■ **Problem details**: Copy word for word the lines in the records below, starting at the line with "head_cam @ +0" and ending at the line with "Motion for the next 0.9". Skip the pictures.

■ **Provided data**:
---

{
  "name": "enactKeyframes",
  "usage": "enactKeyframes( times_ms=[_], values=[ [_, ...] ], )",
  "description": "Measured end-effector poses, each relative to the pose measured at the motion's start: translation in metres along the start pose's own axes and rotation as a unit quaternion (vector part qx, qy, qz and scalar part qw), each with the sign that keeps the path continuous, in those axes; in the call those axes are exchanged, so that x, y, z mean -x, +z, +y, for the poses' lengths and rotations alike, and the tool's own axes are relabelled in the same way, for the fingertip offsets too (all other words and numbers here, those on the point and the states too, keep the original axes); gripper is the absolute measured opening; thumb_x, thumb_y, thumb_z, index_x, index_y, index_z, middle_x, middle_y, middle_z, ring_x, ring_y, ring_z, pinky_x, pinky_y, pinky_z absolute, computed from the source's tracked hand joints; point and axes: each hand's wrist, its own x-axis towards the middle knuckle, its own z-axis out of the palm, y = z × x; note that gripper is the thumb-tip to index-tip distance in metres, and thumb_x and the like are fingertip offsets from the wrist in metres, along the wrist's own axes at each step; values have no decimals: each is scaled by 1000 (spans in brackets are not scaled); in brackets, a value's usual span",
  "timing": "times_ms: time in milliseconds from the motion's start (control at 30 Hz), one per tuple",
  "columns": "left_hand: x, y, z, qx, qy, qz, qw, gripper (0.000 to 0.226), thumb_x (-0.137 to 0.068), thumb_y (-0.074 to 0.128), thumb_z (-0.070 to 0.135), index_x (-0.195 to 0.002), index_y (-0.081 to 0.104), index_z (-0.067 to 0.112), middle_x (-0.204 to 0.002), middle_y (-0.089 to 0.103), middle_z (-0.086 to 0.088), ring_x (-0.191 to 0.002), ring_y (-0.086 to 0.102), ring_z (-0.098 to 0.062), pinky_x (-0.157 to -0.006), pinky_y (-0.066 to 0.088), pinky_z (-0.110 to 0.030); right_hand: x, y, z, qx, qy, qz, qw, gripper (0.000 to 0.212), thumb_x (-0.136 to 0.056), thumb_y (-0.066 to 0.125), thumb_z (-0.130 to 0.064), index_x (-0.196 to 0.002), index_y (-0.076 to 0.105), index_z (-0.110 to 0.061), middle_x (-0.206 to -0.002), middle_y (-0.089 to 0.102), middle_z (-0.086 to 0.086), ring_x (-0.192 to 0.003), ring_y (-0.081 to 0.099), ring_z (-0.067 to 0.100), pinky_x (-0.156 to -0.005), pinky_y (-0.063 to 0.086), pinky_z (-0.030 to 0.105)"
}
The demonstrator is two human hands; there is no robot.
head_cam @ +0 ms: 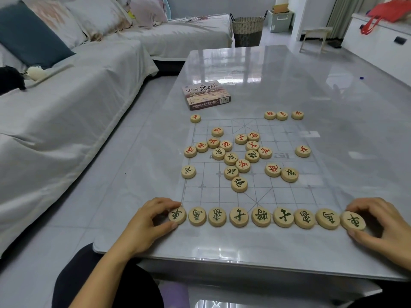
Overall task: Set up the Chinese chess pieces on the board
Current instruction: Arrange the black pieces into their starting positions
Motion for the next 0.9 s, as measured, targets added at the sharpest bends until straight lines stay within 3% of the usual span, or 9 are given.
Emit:
enactKeyframes(
  times_ms=[333,533,633,700,767,900],
  values=[
    [2,3,-3,-3,12,10,1000,41,-77,70,6,-108,60,31,-112,57,9,-108,52,-8,-90,36,-7,1,-1,2,10,20,-7,1000,36,-61,59,-51,-96,51,-49,-103,49,-30,-101,45,-4,-84,29,0],
    [2,4,-7,37,6,26,999,50,-72,76,13,-109,57,40,-108,61,11,-99,56,-3,-86,40,-5,3,-3,-3,-2,44,-20,999,50,-65,75,-32,-103,49,-53,-106,47,-33,-106,44,-5,-84,30,-3],
    [1,4,-11,101,-28,41,994,43,-70,73,26,-108,58,40,-102,66,6,-95,58,-4,-82,43,-6,3,-8,-8,-71,77,-25,994,58,-60,84,-38,-104,50,-56,-108,50,-32,-106,46,-11,-86,31,-4],
    [0,4,-14,125,-34,57,990,38,-68,69,34,-104,60,42,-99,67,5,-90,60,-6,-80,46,-8,0,-10,-14,-136,110,1,985,47,-64,78,-34,-102,55,-50,-109,56,-27,-103,51,-12,-80,34,-7],
    [-4,4,-16,134,-33,89,986,29,-72,67,30,-98,62,44,-96,69,4,-85,62,-7,-77,48,-10,-8,-10,-17,-171,137,43,975,33,-75,71,-24,-98,59,-43,-107,63,-16,-97,57,-2,-70,38,-5],
    [-18,3,-17,134,-37,168,976,22,-84,63,19,-92,62,39,-88,69,10,-71,65,-9,-68,50,-22,-41,-7,-36,-125,151,62,979,17,-84,65,-19,-100,63,-25,-101,63,0,-85,56,8,-66,45,15]
  ],
)
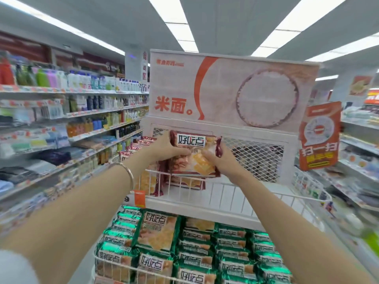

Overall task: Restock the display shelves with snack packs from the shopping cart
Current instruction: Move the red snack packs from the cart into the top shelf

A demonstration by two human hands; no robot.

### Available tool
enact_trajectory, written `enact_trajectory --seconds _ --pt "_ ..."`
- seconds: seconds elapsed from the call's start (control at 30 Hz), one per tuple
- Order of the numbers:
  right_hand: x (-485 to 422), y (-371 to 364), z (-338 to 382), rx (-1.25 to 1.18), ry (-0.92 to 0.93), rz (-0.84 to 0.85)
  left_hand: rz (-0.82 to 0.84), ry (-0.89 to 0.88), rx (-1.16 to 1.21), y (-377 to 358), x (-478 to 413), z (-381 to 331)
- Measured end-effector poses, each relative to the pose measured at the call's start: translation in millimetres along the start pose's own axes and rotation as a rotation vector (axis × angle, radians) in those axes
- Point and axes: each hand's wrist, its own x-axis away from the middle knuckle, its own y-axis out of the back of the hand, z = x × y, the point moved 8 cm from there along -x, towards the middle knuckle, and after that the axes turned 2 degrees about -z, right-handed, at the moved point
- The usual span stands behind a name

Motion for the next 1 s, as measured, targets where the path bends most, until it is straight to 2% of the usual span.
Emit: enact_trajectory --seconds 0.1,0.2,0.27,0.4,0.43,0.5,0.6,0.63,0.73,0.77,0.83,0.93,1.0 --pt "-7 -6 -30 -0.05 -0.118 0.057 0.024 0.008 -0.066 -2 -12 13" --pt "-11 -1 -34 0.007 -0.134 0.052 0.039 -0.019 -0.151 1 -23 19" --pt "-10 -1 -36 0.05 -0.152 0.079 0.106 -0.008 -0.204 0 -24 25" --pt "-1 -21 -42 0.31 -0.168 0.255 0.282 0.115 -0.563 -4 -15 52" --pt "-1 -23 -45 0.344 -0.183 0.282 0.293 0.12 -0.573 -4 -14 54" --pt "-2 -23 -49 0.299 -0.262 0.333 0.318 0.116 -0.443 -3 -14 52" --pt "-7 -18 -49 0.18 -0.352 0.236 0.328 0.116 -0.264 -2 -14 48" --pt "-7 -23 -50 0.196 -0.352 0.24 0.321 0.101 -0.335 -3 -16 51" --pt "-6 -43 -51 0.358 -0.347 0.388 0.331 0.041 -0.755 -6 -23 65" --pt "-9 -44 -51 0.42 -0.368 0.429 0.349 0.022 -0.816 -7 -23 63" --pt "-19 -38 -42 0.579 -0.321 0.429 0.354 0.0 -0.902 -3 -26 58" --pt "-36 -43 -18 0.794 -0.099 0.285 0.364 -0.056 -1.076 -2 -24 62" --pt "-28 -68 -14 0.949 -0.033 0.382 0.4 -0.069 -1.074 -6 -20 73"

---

■ **Exercise answer**:
head_cam @ +0 ms: 
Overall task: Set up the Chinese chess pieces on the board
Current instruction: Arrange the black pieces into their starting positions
Motion for the next 0.9 s, as measured, targets added at the sharpest bends until straight lines stay within 3% of the usual span, or 9 are given.

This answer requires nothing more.